- _What you need to do_
Down to the last line, write out the entries below exactly and omit all pictures.

^^^^^^^^^^^^^^^^

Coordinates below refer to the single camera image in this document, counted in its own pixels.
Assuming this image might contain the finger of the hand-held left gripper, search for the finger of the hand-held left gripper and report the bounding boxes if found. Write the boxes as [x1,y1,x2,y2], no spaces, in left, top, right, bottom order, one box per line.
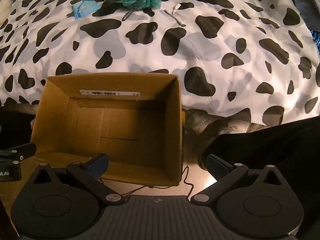
[0,142,37,161]

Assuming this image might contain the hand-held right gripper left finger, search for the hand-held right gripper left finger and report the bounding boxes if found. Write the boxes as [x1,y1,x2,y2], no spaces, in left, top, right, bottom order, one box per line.
[26,153,125,205]

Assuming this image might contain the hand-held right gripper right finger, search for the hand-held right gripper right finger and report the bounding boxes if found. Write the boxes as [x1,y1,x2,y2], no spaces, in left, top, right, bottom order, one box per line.
[190,154,290,205]

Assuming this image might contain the brown cardboard box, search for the brown cardboard box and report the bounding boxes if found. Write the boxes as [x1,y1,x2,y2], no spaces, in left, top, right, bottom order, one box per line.
[30,72,186,187]

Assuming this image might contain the white elastic band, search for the white elastic band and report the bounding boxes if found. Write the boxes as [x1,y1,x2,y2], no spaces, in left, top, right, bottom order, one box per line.
[164,3,187,27]

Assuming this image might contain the grey patterned cloth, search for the grey patterned cloth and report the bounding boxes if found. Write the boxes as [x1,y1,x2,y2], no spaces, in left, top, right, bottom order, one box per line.
[182,108,252,172]

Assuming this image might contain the person's black pants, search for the person's black pants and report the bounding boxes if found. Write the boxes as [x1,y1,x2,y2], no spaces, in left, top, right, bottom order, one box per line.
[199,116,320,230]

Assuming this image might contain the cow print blanket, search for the cow print blanket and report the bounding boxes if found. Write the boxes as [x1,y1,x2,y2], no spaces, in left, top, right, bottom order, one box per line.
[0,0,320,128]

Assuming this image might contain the cream quilt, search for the cream quilt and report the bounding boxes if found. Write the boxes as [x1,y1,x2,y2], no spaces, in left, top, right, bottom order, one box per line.
[0,0,17,29]

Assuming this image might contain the light blue packet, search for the light blue packet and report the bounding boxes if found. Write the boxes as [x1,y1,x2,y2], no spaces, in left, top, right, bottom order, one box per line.
[71,0,101,19]

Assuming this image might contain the black cable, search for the black cable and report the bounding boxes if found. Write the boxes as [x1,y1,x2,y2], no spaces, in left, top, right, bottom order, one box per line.
[100,166,195,198]

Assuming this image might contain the black strap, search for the black strap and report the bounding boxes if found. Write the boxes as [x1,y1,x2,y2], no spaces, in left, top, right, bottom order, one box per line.
[94,0,121,16]

^^^^^^^^^^^^^^^^

- _Answer for the task_
Coordinates below refer to the single camera image in this document, counted in its own pixels.
Assuming this image might contain the finger of the hand-held left gripper, search for the finger of the hand-held left gripper and report the bounding boxes if found. Write the boxes as [x1,y1,x2,y2], no spaces, in left, top, right, bottom order, one box per line.
[0,142,37,161]

Assuming this image might contain the hand-held right gripper left finger, search for the hand-held right gripper left finger and report the bounding boxes if found. Write the boxes as [x1,y1,x2,y2], no spaces, in left, top, right, bottom order, one box per line.
[26,153,125,205]

Assuming this image might contain the hand-held right gripper right finger, search for the hand-held right gripper right finger and report the bounding boxes if found. Write the boxes as [x1,y1,x2,y2], no spaces, in left, top, right, bottom order, one box per line.
[190,154,290,205]

Assuming this image might contain the brown cardboard box, search for the brown cardboard box and report the bounding boxes if found. Write the boxes as [x1,y1,x2,y2], no spaces, in left, top, right, bottom order, one box per line.
[30,72,186,187]

Assuming this image might contain the white elastic band, search for the white elastic band and report the bounding boxes if found. Write the boxes as [x1,y1,x2,y2], no spaces, in left, top, right, bottom order, one box per line.
[164,3,187,27]

Assuming this image might contain the grey patterned cloth, search for the grey patterned cloth and report the bounding boxes if found. Write the boxes as [x1,y1,x2,y2], no spaces, in left, top, right, bottom order, one box per line.
[182,108,252,172]

Assuming this image might contain the person's black pants, search for the person's black pants and report the bounding boxes if found. Write the boxes as [x1,y1,x2,y2], no spaces, in left, top, right, bottom order, one box per line.
[199,116,320,230]

Assuming this image might contain the cow print blanket, search for the cow print blanket and report the bounding boxes if found. Write the boxes as [x1,y1,x2,y2], no spaces, in left, top, right, bottom order, one box per line.
[0,0,320,128]

Assuming this image might contain the cream quilt, search for the cream quilt and report the bounding boxes if found. Write the boxes as [x1,y1,x2,y2], no spaces, in left, top, right, bottom order, one box per line.
[0,0,17,29]

Assuming this image might contain the light blue packet, search for the light blue packet and report the bounding boxes if found. Write the boxes as [x1,y1,x2,y2], no spaces, in left, top, right, bottom order, one box per line.
[71,0,101,19]

Assuming this image might contain the black cable, search for the black cable and report the bounding boxes if found. Write the boxes as [x1,y1,x2,y2], no spaces, in left, top, right, bottom order, one box per line.
[100,166,195,198]

Assuming this image might contain the black strap, search for the black strap and report the bounding boxes if found. Write the boxes as [x1,y1,x2,y2], no spaces, in left, top, right, bottom order, one box per line.
[94,0,121,16]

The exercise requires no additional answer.